▸ **Task item**
Consider the listing below. Extract exactly the lines from the line containing "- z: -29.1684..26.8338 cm" to the line containing "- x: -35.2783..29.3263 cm", both included.

▸ **Given records**
------------------------

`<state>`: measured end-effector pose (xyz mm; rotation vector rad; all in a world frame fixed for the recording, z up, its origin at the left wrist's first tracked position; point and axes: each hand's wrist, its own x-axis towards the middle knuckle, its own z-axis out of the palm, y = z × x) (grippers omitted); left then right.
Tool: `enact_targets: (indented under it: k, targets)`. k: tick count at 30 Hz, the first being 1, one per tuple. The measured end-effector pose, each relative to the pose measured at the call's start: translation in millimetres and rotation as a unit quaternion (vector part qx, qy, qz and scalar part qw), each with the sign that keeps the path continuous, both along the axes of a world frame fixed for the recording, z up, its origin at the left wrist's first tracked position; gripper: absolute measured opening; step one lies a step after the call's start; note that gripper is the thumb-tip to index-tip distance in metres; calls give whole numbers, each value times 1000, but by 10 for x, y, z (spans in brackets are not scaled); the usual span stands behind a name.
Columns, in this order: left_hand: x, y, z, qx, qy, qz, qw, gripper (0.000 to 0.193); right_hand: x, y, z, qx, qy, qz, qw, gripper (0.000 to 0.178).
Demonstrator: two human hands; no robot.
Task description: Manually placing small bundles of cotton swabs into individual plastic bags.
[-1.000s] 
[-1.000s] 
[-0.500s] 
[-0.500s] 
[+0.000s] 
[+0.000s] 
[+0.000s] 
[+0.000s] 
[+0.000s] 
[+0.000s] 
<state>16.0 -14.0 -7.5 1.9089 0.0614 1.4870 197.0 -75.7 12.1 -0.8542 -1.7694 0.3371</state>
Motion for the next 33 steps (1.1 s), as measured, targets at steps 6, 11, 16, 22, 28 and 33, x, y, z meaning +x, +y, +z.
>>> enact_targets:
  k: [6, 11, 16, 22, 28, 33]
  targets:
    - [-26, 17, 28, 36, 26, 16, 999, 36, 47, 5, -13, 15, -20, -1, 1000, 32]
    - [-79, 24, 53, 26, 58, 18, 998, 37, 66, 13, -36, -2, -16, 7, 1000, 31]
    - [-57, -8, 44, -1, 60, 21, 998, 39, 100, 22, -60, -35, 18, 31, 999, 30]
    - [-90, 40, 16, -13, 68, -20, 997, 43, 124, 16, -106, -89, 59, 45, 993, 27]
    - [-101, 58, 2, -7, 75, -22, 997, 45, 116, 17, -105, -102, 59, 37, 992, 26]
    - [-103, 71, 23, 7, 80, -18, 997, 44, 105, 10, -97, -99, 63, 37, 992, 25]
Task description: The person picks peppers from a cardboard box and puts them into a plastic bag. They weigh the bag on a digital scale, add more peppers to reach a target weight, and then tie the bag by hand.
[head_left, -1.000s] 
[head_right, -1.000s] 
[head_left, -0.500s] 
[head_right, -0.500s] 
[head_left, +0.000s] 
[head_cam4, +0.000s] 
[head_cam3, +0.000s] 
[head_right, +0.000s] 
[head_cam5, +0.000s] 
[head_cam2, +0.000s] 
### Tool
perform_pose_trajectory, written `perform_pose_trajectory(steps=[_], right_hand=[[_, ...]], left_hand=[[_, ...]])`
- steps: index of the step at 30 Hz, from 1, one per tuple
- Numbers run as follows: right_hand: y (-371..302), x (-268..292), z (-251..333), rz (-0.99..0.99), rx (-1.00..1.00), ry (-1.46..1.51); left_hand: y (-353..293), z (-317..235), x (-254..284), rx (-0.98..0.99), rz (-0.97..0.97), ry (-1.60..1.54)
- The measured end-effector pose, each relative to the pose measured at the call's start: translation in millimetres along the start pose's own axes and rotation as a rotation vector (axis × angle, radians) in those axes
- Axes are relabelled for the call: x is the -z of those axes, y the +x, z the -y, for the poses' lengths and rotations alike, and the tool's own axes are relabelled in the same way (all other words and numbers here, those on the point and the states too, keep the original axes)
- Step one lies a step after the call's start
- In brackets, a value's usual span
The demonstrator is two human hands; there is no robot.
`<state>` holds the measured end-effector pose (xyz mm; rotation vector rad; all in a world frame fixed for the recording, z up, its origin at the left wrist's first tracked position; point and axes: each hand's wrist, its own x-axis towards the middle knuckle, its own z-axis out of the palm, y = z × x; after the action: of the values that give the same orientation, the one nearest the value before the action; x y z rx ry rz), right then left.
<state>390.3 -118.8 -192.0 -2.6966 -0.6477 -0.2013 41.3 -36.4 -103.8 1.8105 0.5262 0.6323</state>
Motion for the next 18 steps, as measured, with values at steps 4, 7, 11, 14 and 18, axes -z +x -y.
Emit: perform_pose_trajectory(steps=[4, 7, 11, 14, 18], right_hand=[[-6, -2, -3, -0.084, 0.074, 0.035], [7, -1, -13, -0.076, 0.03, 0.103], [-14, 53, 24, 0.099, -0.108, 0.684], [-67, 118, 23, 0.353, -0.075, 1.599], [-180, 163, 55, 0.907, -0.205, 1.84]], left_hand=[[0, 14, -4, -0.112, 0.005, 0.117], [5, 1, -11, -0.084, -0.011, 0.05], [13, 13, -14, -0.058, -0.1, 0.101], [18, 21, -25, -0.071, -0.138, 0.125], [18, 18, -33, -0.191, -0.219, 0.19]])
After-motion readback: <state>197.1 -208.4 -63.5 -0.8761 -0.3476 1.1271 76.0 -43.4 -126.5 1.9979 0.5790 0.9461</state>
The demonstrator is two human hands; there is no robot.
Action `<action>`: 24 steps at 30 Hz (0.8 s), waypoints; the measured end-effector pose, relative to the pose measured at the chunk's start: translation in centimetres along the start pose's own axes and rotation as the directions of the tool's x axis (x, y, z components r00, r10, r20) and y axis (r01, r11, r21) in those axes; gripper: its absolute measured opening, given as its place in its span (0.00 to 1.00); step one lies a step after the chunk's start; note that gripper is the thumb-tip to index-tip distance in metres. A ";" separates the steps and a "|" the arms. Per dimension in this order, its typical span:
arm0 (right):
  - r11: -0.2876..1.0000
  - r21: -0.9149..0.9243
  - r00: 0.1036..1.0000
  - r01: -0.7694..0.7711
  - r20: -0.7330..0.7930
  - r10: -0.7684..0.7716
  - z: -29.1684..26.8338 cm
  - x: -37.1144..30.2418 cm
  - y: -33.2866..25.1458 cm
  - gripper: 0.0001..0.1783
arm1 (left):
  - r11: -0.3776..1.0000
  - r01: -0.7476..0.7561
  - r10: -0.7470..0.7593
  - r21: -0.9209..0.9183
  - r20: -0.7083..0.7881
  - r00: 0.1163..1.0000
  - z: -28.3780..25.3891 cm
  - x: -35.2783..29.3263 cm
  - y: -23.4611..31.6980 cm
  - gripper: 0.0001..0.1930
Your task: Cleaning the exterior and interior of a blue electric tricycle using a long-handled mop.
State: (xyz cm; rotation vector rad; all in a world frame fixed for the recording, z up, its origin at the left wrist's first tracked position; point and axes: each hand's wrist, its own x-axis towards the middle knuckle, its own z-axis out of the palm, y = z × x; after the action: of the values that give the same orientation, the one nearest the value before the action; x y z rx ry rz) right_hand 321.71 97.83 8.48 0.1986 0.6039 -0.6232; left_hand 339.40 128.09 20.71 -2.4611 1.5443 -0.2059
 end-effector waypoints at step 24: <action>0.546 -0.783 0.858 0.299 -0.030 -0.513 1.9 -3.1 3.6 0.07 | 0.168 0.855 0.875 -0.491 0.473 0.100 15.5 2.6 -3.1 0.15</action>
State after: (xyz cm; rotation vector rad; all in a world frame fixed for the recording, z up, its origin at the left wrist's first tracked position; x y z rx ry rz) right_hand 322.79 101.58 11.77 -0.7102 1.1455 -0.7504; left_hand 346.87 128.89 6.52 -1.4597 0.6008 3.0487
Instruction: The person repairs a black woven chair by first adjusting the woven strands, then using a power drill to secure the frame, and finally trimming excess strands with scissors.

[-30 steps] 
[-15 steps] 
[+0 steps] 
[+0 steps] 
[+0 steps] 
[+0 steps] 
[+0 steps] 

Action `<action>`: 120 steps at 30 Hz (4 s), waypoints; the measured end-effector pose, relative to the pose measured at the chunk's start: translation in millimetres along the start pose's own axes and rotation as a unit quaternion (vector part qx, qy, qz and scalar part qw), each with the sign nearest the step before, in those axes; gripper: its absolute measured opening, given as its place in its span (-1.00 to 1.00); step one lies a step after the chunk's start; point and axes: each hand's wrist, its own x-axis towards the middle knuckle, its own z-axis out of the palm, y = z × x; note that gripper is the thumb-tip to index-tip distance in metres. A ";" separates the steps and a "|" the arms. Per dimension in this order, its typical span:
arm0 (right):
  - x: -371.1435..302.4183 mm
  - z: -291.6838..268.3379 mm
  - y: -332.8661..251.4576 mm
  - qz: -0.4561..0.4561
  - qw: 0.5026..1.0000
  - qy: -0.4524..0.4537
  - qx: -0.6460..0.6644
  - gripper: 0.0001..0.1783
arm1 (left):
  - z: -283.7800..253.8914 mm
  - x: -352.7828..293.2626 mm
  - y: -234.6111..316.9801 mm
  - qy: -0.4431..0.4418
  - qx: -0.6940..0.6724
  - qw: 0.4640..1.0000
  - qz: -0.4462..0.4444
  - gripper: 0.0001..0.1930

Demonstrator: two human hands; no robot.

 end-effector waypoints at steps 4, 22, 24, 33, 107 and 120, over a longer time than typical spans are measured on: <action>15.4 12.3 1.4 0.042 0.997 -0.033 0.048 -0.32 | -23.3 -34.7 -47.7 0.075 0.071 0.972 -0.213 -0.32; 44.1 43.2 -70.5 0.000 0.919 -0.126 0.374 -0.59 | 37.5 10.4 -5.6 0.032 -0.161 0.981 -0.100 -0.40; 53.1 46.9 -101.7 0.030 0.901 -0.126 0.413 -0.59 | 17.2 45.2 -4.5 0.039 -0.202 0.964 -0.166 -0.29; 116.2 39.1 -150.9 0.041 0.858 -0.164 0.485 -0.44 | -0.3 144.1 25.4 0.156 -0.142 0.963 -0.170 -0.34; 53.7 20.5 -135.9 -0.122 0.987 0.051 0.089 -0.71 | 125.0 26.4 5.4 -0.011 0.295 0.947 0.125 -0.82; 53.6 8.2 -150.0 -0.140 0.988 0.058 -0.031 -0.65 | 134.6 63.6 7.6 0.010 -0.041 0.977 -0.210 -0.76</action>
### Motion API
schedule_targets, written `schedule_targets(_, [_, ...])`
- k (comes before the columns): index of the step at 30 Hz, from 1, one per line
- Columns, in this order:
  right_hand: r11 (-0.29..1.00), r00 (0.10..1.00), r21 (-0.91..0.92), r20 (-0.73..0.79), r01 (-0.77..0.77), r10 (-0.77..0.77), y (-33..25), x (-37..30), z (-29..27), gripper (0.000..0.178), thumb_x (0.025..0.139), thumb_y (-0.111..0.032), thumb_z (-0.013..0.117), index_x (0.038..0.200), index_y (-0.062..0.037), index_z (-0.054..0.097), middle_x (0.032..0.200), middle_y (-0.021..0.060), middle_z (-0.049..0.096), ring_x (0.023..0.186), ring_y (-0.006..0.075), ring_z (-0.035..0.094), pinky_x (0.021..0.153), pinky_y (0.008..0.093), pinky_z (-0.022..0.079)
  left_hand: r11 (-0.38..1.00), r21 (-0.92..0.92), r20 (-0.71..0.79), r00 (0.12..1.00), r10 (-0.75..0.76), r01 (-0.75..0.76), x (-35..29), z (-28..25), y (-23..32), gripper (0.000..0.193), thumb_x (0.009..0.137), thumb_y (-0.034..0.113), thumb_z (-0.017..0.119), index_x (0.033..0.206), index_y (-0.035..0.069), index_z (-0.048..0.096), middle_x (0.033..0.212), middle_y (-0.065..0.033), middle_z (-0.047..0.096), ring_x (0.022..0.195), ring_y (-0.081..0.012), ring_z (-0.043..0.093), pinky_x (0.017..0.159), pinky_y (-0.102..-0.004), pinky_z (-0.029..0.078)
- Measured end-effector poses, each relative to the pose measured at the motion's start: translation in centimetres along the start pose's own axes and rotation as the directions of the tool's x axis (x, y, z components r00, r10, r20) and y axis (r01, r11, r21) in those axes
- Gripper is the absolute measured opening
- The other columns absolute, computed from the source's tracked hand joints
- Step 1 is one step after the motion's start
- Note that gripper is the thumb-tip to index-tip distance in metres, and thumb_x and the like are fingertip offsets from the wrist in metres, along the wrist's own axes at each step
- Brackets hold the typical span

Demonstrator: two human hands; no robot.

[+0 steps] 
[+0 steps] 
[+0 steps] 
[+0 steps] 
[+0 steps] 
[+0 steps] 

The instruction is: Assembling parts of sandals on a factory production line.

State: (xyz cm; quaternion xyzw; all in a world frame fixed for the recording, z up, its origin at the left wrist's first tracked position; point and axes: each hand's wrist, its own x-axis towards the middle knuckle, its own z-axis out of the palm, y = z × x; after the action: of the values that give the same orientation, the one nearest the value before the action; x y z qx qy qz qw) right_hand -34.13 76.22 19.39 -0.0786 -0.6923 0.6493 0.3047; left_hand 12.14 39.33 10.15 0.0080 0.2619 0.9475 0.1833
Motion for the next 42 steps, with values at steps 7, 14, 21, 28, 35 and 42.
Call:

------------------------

▸ **Response for this exercise**
  - z: -29.1684..26.8338 cm
  - x: -37.1144..30.2418 cm
  - y: -33.2866..25.1458 cm
  - gripper: 0.0001..0.1783
arm1 (left):
  - r11: -0.3776..1.0000
  - r01: -0.7476..0.7561
  - r10: -0.7470..0.7593
  - r21: -0.9209..0.9183
  - r20: -0.7083..0.7881
  - r00: 0.1163..1.0000
  - z: -28.3780..25.3891 cm
  - x: -35.2783..29.3263 cm

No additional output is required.